Extract precisely the lines of the entries below, from the first line through the line containing "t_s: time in".
▼
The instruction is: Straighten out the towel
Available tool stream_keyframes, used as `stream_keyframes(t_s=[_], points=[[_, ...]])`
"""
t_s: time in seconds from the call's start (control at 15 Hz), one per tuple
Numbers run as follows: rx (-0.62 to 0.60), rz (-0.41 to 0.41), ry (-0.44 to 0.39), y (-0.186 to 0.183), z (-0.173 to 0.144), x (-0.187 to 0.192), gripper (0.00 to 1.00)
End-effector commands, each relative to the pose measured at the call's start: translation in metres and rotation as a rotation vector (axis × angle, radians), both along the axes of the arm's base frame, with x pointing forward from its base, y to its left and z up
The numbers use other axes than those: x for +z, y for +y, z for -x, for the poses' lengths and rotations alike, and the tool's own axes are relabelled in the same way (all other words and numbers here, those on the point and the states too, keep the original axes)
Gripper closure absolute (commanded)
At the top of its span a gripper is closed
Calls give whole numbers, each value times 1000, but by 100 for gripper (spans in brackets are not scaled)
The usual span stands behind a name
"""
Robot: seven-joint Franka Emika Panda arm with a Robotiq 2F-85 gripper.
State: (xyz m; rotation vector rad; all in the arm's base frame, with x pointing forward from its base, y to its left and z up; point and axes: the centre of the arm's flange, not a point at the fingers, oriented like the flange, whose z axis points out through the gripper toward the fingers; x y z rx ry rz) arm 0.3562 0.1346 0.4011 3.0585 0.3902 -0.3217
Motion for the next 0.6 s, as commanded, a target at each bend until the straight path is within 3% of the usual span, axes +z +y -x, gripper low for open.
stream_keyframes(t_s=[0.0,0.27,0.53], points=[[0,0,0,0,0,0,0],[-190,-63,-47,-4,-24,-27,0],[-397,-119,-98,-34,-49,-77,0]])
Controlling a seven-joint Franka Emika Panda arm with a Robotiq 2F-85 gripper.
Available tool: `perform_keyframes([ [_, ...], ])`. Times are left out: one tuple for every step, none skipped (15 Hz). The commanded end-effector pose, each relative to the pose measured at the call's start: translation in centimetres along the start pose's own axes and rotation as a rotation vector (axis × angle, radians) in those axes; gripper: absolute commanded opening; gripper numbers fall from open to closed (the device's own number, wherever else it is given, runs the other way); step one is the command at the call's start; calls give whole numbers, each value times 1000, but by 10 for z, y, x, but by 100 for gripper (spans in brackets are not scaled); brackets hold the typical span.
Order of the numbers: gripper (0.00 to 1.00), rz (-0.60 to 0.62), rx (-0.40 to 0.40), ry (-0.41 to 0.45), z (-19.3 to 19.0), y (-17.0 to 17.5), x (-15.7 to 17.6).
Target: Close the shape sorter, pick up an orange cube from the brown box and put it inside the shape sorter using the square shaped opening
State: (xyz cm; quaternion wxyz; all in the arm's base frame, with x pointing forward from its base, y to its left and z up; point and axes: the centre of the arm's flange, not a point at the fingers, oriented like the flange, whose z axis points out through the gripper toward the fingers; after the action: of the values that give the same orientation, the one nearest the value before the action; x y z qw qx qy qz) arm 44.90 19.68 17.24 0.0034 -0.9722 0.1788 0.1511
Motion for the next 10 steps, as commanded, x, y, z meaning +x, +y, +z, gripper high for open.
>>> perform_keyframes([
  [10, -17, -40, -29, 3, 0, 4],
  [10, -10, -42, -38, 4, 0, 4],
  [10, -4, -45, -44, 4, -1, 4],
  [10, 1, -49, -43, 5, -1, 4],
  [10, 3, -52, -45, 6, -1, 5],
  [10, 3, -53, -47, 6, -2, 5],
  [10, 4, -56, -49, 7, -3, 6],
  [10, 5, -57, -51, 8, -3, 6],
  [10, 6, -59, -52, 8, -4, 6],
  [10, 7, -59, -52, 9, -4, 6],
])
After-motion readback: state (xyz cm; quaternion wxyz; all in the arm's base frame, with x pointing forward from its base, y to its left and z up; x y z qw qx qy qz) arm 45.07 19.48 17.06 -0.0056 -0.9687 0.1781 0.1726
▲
(Output of the exercise):
The instruction is: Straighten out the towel
Available tool stream_keyframes, used as `stream_keyframes(t_s=[_], points=[[_, ...]])`
"""
t_s: time in seconds from the call's start (control at 15 Hz), one per tuple

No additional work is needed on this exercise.